The study examines the Restricted Cubic Spline (RCS) modeling of the relationship between composite dietary antioxidant index (CDAI), HDL-C (mmol/L), Lipid accumulation product (LAP), triglyceride glucose-waist circumference (TyG-WC) and the prevalence of CKD in abdominal obesity patients. A The RCS curve of the association between CDAI (male) and CKD with abdominal obesity. B The RCS curve of the association between CDAI (female) and CKD with abdominal obesity. C The RCS curve of the association between HDL-C (male) and CKD with abdominal obesity. D The RCS curve of the association between HDL-C (female) and CKD with abdominal obesity. E The RCS curve of the association between LAP (male) and CKD with abdominal obesity. F The RCS curve of the association between LAP (female) and CKD with abdominal obesity. G The RCS curve of the association between TyG-WC (male) and CKD with abdominal obesity. H The RCS curve of the association between TyG-WC (female) and CKD with abdominal obesity. I The RCS curve of the association between CDAI and CKD with abdominal obesity at age 18–40. J The RCS curve of the association between HDL-C and CKD with abdominal obesity at age 18–40. K The RCS curve of the association between LAP and CKD with abdominal obesity at age 18–40. L The RCS curve of the association between TyG-WC and CKD with abdominal obesity at age 18–40. M The RCS curve of the association between CDAI and CKD with abdominal obesity at age 40–60. N The RCS curve of the association between HDL-C and CKD with abdominal obesity at age 40–60. O The RCS curve of the association between LAP and CKD with abdominal obesity at age 40–60. P The RCS curve of the association between TyG-WC and CKD with abdominal obesity at age 40–60. Q The RCS curve of the association between CDAI and CKD with abdominal obesity at age 60–80. R The RCS curve of the association between HDL-C and CKD with abdominal obesity at age 60–80. S The RCS curve of the association between LAP and CKD with abdominal obesity at age 60–80. T The RCS curve of the association between TyG-WC and CKD with abdominal obesity at age 60–80
Evaluation of the model
Figure 3 illustrates the ROC curves for the ten models analyzed in this study. Specifically, AdaBoost (Fig. 3 A), CatBoost (Fig. 3 B), DT (Fig. 3 C), GBDT (Fig. 3 D), LightGBM (Fig. 3 E), LR (Fig. 3 F), NB (Fig. 3 G), RF (Fig. 3 H), SVM (Fig. 3 I) and XG (Fig. 3 J) models achieved AUC values of 0.838, 0.938, 0.863, 0.869, 0.783, 0.886, 0.823, 0.891, 0.882, and 0.923, respectively. The SMOTE-ENN technique balanced the classes in the training dataset to avoid model bias, as shown in Table 2 with a detailed summary of the performance metrics for each model. Notably, the CatBoost algorithm achieved superior prediction performance, with an accuracy of 86.74% and an F1 score of 0.889. Therefore, the CatBoost-based prediction model was ultimately selected for the subsequent analysis.
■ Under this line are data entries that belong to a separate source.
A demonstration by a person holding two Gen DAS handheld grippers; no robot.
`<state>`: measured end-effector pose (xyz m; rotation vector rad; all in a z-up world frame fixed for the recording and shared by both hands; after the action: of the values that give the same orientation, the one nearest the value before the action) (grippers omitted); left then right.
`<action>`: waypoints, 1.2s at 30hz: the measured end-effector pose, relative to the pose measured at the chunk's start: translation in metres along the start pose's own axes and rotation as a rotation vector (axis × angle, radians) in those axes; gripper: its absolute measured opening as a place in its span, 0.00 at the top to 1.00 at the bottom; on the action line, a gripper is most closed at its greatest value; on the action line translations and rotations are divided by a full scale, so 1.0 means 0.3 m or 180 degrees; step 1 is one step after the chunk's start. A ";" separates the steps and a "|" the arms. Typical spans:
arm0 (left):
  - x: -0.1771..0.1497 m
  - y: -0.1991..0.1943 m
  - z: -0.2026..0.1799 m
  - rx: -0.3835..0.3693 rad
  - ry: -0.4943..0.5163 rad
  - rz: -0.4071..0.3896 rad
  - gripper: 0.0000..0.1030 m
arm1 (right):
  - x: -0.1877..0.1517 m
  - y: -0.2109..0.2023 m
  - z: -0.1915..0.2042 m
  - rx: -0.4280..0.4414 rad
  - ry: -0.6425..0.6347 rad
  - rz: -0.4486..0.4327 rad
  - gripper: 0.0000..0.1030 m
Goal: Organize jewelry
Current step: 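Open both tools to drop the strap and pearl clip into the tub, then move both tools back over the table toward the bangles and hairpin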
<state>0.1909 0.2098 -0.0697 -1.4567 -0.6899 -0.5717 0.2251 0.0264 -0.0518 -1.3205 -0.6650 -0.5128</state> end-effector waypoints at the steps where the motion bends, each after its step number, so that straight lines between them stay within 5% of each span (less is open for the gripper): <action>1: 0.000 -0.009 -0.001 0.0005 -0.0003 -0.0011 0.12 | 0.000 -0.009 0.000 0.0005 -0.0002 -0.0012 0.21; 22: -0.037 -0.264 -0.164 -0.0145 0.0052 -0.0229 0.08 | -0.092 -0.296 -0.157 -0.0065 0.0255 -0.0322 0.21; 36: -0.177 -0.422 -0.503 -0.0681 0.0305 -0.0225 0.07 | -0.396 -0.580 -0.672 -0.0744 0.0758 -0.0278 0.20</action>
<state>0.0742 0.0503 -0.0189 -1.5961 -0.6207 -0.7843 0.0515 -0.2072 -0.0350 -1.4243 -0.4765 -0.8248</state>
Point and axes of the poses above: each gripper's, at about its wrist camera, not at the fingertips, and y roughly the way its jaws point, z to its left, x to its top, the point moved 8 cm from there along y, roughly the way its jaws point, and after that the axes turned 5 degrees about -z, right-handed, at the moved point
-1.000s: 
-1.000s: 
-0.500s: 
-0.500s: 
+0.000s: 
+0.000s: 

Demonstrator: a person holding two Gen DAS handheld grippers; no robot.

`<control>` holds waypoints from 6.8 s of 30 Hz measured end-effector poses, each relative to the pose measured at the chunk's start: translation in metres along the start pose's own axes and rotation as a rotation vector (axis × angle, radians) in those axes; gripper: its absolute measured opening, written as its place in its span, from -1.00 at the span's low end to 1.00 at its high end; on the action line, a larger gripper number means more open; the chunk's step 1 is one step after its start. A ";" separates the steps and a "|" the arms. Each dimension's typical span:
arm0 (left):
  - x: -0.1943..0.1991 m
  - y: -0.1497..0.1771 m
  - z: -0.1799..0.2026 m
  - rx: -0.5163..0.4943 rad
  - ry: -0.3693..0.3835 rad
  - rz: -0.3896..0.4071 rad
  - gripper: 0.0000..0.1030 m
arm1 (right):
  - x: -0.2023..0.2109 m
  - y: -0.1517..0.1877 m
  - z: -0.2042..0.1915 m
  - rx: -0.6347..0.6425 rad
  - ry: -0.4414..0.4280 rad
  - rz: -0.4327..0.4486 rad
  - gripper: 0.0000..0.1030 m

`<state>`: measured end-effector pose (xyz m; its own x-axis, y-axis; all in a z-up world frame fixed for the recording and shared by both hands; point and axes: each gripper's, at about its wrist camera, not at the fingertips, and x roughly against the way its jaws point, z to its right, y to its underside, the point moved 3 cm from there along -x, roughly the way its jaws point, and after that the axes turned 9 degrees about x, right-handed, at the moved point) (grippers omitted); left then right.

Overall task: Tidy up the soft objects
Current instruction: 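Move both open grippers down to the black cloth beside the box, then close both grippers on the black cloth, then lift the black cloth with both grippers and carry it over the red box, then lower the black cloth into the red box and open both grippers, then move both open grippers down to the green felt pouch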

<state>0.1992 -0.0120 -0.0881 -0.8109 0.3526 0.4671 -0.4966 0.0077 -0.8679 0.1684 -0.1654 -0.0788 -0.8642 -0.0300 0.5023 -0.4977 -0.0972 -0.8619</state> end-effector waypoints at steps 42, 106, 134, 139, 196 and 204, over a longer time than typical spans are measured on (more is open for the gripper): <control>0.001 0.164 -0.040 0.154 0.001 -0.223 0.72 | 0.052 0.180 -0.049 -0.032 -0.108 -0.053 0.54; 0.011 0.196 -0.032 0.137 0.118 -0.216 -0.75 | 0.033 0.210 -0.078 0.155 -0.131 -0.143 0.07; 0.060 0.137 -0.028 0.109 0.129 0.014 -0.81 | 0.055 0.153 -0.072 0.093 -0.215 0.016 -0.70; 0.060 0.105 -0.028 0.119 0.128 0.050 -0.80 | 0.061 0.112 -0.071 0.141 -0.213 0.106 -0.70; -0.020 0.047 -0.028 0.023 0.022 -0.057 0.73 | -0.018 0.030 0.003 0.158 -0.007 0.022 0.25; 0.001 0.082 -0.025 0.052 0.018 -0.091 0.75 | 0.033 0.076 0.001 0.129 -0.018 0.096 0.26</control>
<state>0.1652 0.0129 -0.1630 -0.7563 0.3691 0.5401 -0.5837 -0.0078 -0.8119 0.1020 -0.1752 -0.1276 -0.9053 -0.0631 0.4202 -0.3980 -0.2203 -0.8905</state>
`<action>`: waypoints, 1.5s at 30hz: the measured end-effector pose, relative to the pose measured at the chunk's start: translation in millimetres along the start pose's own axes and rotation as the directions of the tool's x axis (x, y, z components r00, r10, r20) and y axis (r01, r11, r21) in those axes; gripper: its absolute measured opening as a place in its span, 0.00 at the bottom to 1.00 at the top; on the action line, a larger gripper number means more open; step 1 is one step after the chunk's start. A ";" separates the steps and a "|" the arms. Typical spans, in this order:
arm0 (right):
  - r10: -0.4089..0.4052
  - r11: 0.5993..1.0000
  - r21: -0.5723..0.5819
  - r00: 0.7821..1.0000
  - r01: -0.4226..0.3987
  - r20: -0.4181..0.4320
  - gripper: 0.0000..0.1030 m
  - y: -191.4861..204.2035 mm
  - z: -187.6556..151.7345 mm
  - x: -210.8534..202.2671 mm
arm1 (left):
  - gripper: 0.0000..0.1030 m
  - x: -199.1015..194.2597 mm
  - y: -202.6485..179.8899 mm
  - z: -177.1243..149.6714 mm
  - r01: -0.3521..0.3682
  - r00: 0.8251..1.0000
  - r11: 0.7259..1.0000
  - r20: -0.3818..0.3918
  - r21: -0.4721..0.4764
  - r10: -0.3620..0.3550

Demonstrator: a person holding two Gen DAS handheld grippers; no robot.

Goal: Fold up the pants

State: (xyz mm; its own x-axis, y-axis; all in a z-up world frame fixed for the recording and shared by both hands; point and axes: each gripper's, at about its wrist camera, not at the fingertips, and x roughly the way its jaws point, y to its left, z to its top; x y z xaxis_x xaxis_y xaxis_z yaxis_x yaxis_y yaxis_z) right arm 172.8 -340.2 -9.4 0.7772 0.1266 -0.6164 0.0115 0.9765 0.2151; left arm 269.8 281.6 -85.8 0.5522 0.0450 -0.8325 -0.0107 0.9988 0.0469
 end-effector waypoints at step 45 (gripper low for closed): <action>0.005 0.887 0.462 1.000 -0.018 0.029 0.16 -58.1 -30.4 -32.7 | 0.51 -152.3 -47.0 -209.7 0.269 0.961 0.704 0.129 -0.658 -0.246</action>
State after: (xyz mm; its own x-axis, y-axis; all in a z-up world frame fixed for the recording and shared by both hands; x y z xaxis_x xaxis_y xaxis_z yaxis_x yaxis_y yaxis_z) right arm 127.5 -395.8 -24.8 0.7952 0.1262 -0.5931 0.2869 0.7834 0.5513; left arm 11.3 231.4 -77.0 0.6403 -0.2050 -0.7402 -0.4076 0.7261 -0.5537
The ROC of the ten machine learning models. Machine learning model was utilized to fit the prediction between composite dietary antioxidant index (CDAI), HDL-C (mmol/L), Lipid accumulation product (LAP), triglyceride glucose-waist circumference (TyG-WC) and the prevalence of CKD in abdominal obesity patients. The plots show the ROC of (A) AdaBoost; (B) CatBoost; (C) Decision Tree; (D) Gradient Boosting Decision Tree; (E) LightGBM; (F) Logistic regression; (G) Naive Bayes; (H) Random Forest; (I) Support Vector machine; (J) XGBoost Machine. These curves depict the performance of the models on both the training set and the testing set
The outcomes of the tenfold cross-validation indicated that the CatBoost-based prediction model exhibited robust performance, achieving an average AUC of 0.938, a mean accuracy of 86.41%, and an F1 score of 0.885. The ROC curve corresponding to the cross-validation is presented in Supplementary Fig. 2.
Model decision of SHAP
The SHAP plot of the CatBoost model, as depicted in Fig. 4, illustrates the profiles of patients at varying levels of risk for developing CKD. This visualization offers insight into individualized care planning strategies informed by the predictive capabilities of the CatBoost model. In Fig. 4, the impact of each feature on the model output is quantified by calculating the average of the absolute SHAP values across all samples. Age emerged as the most influential predictor, followed by a history of diabetes, hypertension, sex, HDL-C levels, CDAI, TyG-WC, and LAP. The SHAP summary plot illustrates that the color gradient of the horizontal bars corresponds to the variable magnitude, ranging from purple (high) to yellow (low). The width of the horizontal bars indicates the impact on model predictions, with wider bars suggesting a greater effect.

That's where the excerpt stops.